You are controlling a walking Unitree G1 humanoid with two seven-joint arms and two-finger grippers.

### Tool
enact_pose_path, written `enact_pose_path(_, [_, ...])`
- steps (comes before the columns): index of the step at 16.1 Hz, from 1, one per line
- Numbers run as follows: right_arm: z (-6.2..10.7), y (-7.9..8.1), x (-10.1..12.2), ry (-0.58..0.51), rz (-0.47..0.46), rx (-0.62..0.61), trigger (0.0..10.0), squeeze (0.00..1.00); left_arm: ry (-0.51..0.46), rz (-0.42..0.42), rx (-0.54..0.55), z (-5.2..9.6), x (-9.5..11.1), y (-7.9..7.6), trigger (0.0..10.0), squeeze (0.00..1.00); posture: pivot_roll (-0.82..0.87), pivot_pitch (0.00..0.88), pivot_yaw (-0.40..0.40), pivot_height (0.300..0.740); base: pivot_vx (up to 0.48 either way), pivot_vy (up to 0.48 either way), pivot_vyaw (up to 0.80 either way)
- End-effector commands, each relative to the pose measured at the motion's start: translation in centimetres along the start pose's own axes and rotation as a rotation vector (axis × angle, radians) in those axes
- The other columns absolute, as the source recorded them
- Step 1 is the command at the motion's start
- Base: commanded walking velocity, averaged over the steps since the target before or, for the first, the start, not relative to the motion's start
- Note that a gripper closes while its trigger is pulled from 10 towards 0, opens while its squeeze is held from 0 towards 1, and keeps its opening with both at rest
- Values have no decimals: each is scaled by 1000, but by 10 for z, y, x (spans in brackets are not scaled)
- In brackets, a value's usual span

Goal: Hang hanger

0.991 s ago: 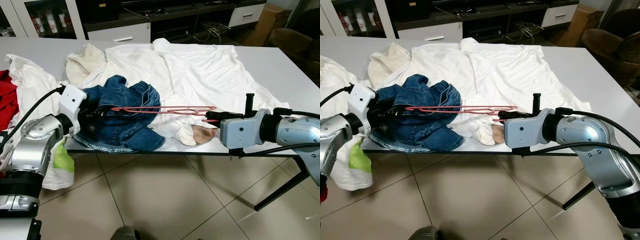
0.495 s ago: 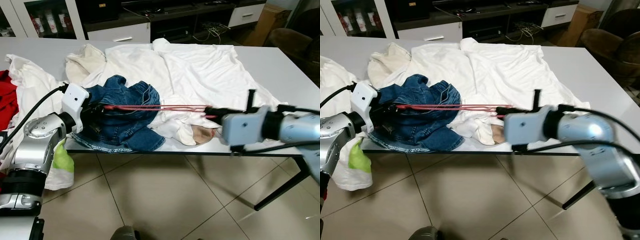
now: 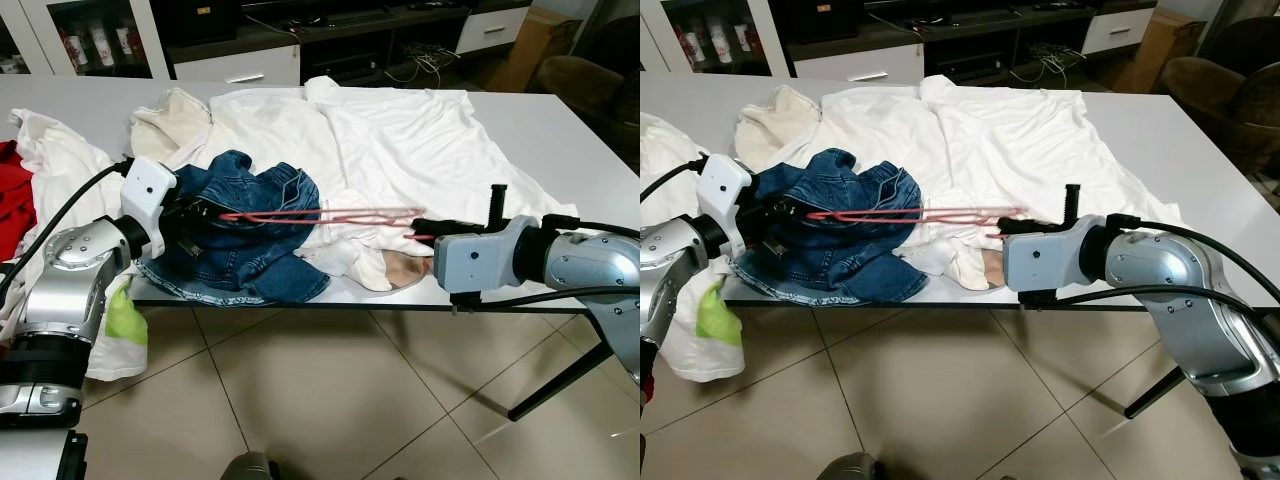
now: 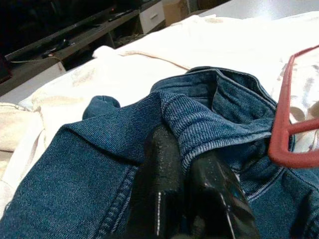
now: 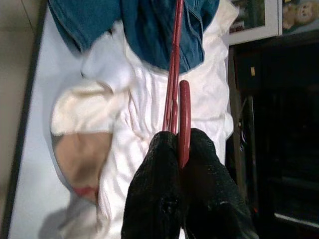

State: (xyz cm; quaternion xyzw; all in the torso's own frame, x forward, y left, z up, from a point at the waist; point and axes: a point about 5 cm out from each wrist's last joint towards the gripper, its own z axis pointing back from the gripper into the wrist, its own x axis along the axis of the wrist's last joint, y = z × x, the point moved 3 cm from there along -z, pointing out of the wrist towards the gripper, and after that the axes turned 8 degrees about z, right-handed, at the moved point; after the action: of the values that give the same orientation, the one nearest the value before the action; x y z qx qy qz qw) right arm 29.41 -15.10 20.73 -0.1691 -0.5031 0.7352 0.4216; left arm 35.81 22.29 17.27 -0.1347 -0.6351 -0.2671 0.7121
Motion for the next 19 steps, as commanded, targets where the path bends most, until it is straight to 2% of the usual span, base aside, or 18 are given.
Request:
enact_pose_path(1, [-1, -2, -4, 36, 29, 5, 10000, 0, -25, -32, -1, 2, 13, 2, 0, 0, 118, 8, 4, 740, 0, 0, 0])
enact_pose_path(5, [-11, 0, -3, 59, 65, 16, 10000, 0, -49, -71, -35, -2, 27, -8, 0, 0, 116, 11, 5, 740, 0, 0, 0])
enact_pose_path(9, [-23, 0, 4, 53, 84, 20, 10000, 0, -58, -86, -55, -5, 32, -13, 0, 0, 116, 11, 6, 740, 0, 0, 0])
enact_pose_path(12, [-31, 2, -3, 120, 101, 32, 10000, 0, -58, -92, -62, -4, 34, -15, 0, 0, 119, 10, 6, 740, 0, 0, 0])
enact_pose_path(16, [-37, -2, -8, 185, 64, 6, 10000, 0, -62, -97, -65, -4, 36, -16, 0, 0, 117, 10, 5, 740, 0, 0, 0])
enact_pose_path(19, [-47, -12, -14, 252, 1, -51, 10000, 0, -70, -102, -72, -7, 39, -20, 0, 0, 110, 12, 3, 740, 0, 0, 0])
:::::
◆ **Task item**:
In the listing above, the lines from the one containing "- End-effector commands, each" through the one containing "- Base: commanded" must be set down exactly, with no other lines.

◆ **Expected answer**:
- End-effector commands, each relative to the pose measured at the motion's start: translation in centimetres along the start pose's own axes and rotation as a rotation vector (axis × angle, radians) in those axes
- The other columns absolute, as the source recorded them
- Step 1 is the command at the motion's start
- Base: commanded walking velocity, averaged over the steps since the target before or, for the first, the start, not relative to the motion's start

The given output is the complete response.